The fuel stack accounts for the largest share of the total cost of the fuel cell system. Platinum is used as a catalyst in a fuel stack to boost the electrochemical reaction and increase the efficiency of the fuel cell. Hence, the fuel stack segment is projected to lead the revenue from the automotive fuel cell market. However, in the coming time, platinum will gradually be used less as alternatives have been made for reducing the price of fuel cell stacks. Asia Oceania is estimated to be the largest market. Japan, China, and South Korea are the leading nations in fuel cell technology, and the adoption rate and growth of fuel cell technology are higher in these countries. Moreover, China is projected to lead the automotive fuel cell market by 2030. North America is projected to be the fastest growing region because of increasing investments by governments and adoption of fuel cell vehicles in the region. Europe has a growing market for fuel cell vehicles due to support for long-distance zero-emission transit. Companies like Ballard and PowerCell AB have been working on fuel cell stacks. For instance, in September 2020, Ballard Power Systems launched the high-power density fuel cell stack for vehicle propulsion, the FCgen HPS. It is a PEM fuel cell stack for medium and heavy-duty vehicles. In July 2022, PowerCell announced that they have partnered with ZeroAvia. Under which PowerCell will deliver 5000 units of 100-kW fuel cell stacks starting in 2024. Through these fuel cell stacks ZeroAvia intends to produce a 600-kilowatt, low-temperature, hydrogen-electric powertrain, that can be leveraged to power a 19-seat commercial aircraft.

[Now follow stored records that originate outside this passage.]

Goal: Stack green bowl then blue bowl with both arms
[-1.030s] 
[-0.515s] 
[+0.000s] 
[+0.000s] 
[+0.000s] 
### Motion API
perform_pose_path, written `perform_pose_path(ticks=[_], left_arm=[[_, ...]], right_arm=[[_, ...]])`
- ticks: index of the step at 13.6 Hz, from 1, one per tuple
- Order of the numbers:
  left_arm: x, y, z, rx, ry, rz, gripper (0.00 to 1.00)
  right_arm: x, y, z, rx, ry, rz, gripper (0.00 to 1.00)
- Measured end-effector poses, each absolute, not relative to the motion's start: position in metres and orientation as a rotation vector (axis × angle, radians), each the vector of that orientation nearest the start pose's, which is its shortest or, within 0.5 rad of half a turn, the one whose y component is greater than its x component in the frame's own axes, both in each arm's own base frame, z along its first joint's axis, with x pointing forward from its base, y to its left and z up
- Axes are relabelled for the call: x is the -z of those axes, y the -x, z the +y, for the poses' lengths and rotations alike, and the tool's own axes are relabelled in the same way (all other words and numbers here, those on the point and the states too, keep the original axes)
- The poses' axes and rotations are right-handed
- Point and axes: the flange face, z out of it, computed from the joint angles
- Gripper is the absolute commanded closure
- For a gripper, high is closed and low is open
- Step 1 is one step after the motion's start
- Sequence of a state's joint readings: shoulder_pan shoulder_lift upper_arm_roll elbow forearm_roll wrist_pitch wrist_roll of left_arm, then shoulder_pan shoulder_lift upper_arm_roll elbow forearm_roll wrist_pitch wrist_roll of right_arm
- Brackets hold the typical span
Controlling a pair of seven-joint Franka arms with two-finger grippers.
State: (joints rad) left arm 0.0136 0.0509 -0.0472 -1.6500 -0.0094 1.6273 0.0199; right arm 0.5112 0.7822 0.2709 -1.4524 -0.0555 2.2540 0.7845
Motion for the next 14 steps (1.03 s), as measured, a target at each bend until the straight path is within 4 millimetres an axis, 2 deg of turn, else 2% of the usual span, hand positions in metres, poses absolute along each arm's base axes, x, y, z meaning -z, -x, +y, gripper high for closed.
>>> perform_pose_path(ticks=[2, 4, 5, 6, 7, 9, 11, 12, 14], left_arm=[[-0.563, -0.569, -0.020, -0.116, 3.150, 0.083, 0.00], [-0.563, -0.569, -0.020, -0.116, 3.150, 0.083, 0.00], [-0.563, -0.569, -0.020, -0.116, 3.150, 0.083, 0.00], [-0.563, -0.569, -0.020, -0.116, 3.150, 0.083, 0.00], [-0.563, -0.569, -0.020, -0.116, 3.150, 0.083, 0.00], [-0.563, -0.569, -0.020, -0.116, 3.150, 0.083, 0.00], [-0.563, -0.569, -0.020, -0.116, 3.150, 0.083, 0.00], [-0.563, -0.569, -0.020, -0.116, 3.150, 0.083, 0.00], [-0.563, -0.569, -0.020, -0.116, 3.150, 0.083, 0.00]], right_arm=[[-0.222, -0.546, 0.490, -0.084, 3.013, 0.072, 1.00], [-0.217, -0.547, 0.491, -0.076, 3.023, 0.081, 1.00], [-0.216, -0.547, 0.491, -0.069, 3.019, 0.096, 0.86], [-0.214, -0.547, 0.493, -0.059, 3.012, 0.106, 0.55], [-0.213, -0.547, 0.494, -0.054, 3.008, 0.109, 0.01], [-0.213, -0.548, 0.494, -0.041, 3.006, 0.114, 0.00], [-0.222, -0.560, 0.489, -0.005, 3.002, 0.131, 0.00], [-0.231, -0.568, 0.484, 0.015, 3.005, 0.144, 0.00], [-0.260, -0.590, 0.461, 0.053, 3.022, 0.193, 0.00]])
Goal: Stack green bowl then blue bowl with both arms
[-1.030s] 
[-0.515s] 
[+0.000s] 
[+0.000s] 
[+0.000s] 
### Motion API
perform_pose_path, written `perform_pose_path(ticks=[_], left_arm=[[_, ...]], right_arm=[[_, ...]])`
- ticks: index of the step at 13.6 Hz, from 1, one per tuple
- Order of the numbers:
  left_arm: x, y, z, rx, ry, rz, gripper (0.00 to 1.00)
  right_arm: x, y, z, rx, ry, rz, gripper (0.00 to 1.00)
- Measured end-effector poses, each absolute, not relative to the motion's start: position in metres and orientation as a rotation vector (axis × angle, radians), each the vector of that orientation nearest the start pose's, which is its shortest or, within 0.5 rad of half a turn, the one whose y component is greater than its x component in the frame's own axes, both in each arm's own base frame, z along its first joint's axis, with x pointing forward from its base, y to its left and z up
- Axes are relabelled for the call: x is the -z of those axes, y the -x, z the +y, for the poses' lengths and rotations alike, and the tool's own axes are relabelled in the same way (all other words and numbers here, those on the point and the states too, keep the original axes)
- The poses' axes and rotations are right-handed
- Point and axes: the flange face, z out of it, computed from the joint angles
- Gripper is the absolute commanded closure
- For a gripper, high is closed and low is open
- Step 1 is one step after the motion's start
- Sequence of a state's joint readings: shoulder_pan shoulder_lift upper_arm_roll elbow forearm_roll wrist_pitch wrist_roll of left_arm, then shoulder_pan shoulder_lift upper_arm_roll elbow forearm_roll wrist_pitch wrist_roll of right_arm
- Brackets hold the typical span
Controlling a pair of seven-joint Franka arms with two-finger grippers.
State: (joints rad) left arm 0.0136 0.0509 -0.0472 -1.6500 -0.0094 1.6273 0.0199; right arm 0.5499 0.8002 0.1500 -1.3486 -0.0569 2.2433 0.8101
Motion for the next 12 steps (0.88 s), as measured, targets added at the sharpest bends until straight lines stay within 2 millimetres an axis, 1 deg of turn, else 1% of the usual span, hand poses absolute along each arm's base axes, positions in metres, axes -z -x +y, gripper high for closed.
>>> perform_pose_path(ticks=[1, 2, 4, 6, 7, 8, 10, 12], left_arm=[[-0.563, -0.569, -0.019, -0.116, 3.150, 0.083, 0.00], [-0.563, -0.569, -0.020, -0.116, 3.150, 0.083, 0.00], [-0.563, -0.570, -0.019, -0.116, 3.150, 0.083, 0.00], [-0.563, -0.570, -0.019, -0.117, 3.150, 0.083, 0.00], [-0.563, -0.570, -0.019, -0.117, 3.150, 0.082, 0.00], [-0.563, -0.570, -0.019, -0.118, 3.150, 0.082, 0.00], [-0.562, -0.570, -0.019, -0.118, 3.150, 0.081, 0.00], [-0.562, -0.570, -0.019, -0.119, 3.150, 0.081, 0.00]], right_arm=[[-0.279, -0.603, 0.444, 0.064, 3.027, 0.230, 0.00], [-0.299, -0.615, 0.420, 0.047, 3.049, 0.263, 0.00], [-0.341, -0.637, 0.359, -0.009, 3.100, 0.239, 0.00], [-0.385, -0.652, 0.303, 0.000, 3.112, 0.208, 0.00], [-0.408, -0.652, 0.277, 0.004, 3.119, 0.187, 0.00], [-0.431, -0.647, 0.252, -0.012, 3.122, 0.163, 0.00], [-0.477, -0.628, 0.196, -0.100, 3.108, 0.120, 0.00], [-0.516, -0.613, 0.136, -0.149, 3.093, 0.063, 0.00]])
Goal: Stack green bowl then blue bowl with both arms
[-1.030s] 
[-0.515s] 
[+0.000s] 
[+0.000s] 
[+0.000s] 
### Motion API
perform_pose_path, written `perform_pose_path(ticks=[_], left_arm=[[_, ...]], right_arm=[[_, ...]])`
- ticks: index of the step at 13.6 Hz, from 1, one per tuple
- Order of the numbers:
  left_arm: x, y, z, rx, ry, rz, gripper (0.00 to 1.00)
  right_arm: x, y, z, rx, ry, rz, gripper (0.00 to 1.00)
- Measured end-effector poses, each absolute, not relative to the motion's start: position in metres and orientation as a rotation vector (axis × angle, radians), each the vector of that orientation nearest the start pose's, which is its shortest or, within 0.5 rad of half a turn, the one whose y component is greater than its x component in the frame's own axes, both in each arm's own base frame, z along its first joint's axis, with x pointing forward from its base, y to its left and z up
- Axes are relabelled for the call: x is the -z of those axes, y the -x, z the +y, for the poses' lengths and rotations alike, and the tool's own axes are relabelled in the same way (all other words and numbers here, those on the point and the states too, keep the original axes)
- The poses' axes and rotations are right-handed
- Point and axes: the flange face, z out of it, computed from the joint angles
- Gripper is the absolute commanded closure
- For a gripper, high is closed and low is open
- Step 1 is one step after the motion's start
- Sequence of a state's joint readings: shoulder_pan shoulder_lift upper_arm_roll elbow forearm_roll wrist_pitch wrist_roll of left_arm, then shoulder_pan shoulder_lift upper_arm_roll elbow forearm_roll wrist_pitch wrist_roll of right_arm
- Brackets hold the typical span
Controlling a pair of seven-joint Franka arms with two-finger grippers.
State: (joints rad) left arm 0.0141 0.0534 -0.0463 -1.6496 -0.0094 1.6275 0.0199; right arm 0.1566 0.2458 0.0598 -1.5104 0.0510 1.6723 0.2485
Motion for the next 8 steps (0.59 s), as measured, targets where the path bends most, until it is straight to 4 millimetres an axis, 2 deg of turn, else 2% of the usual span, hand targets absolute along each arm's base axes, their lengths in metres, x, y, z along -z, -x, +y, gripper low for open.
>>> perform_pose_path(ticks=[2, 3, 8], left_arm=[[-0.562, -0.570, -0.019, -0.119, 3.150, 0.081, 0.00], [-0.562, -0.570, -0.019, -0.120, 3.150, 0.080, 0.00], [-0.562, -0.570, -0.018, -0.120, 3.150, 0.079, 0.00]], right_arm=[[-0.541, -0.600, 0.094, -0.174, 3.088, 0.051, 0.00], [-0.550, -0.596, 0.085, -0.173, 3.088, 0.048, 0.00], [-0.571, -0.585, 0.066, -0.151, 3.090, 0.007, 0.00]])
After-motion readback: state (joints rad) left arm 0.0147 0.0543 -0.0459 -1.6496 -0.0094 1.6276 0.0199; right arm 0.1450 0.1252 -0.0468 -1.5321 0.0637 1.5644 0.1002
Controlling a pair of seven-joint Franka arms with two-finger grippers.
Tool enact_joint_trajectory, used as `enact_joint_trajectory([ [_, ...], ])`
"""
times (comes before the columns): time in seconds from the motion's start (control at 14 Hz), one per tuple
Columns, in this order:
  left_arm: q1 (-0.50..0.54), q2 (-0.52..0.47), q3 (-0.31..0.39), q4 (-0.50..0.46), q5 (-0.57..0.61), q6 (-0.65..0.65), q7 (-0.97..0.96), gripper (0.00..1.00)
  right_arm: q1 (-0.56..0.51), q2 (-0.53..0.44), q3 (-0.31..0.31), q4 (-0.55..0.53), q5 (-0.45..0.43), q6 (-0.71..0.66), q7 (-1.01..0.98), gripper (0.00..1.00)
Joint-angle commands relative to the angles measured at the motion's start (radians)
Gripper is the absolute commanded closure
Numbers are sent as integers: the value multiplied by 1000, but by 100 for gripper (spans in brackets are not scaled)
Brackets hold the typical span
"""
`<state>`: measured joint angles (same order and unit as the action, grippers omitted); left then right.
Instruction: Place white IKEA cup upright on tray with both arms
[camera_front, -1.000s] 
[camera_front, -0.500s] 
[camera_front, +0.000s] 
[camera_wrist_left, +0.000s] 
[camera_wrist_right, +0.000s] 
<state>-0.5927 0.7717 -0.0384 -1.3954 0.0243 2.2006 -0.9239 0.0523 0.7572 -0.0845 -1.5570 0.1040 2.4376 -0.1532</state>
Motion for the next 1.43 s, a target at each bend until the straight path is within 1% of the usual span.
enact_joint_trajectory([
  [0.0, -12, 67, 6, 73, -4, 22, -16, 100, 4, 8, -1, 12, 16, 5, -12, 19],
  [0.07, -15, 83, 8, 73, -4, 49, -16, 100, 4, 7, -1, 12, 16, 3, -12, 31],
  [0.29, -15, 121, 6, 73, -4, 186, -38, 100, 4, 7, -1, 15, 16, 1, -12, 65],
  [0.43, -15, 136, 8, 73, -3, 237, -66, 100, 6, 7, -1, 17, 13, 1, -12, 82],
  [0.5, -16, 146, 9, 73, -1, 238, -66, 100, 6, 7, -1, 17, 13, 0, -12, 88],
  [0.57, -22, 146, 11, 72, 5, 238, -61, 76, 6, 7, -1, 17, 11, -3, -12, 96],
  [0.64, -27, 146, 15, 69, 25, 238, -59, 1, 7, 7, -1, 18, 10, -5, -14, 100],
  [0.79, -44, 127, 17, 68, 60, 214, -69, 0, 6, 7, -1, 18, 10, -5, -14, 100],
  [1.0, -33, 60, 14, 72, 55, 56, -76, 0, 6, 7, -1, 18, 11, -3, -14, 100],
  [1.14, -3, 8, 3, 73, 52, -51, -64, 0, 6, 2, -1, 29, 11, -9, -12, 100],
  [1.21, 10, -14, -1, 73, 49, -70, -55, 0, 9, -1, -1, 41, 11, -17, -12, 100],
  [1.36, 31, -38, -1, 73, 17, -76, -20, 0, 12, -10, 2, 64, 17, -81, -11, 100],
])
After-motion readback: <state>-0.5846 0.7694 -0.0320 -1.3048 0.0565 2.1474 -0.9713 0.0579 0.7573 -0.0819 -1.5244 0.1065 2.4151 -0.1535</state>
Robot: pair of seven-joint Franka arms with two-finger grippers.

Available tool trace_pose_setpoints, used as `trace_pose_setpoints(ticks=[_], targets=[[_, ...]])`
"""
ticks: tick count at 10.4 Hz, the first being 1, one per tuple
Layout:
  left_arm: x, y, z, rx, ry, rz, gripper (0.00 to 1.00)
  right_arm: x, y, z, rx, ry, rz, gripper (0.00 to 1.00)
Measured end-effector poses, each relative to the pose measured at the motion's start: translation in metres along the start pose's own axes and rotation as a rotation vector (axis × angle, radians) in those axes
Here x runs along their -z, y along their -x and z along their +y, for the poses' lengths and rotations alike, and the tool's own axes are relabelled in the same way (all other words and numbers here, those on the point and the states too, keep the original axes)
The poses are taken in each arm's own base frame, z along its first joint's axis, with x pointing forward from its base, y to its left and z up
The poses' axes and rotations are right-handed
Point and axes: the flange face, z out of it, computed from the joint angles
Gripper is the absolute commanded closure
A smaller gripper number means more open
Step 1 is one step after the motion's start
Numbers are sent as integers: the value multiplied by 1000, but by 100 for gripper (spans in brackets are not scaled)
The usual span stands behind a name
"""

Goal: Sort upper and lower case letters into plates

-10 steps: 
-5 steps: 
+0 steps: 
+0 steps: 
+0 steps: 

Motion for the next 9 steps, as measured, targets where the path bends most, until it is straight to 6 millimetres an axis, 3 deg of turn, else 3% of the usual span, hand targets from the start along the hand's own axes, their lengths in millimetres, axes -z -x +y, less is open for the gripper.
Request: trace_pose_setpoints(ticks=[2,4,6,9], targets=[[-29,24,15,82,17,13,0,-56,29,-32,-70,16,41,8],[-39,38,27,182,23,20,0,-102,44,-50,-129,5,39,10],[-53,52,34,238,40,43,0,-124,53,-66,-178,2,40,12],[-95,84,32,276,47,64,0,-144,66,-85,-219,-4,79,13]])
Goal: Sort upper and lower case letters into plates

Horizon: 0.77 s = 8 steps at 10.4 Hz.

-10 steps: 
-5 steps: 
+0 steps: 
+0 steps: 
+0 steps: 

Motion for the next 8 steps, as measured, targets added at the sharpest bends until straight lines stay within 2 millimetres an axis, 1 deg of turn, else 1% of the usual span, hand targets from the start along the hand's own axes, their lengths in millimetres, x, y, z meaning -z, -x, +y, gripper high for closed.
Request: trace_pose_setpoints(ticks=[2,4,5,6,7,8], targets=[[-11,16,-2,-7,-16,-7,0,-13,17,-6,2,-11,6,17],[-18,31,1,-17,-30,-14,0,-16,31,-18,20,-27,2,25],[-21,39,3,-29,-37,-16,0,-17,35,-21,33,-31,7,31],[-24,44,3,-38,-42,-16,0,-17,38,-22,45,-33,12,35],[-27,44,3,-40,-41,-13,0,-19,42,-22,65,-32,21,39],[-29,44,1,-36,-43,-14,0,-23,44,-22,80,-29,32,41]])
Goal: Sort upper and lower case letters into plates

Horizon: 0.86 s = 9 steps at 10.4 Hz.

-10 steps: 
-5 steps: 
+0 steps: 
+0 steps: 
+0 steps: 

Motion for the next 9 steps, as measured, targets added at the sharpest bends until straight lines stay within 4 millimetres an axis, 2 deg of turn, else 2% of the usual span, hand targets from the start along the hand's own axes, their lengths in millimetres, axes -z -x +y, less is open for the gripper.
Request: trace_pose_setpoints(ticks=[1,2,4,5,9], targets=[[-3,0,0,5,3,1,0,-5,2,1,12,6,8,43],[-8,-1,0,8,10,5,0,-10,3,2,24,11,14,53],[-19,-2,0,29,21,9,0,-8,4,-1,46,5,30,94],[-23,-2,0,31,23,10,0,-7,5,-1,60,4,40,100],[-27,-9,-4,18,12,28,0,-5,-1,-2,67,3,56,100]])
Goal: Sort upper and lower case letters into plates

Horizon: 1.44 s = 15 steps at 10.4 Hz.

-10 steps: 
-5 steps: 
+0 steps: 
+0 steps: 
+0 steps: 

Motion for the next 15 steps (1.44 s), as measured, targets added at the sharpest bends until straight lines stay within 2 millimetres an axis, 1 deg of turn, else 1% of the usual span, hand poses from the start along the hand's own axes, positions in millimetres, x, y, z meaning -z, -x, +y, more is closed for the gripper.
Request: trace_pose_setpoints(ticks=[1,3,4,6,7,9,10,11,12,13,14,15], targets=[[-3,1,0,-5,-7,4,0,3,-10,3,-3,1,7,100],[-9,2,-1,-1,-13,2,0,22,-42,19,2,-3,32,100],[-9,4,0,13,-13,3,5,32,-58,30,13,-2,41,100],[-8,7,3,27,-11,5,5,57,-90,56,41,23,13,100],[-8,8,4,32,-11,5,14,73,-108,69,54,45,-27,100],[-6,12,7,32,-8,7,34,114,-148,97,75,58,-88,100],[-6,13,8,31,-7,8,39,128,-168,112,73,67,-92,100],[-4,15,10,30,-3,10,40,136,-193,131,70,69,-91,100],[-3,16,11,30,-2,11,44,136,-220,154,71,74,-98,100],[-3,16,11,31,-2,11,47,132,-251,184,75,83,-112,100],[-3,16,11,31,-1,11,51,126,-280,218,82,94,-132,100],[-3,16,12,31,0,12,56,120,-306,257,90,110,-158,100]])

Asia Oceania is projected to be the largest market by 2030. Increasing developments and investments, along with OEM push to popularize fuel cell vehicles, will boost the Asia Oceania automotive fuel cell market. North America is projected to be the fastest growing market due to increasing investments by governments across Europe and growing efforts to replace existing bus and taxi fleets with zero-emission vehicles. Europe will also be a large market, with the France and Germany working on low-emission vehicles for commercial transportation. Japanese OEMs like Toyota and Honda and South Korean OEMs like Hyundai are increasingly investing in boosting production capacities. For instance, Toyota is doubling its investments in fuel cell vehicles to expand production, thereby decreasing the cost of hydrogen fuel cell vehicles. South Korea is projected to be the largest market in Asia Oceania followed by China and Japan. India is expected to have the fastest growing rate followed by Australia. Currently, commercialization of hydrogen vehicles has just started in these countries. However, they will showcase huge opportunities in the coming time. Australia’s hydrogen energy as the hydrogen export could provide 2,800 jobs and add USD 1.2 billion annually to the country’s economy by 2030. The Government of Australia has announced to build a fuel cell manufacturing facility in the state of Queensland with an investment of USD 3.3 billion. It is also working with countries like Japan to develop its hydrogen-based capabilities.
Key Market Players:
The automotive fuel cell companies are Ballard Power Systems (Canada), Toyota Motor Corporation (Japan), Hyundai Group (South Korea), Hyster Yale (US), and Plug Power (US) among others.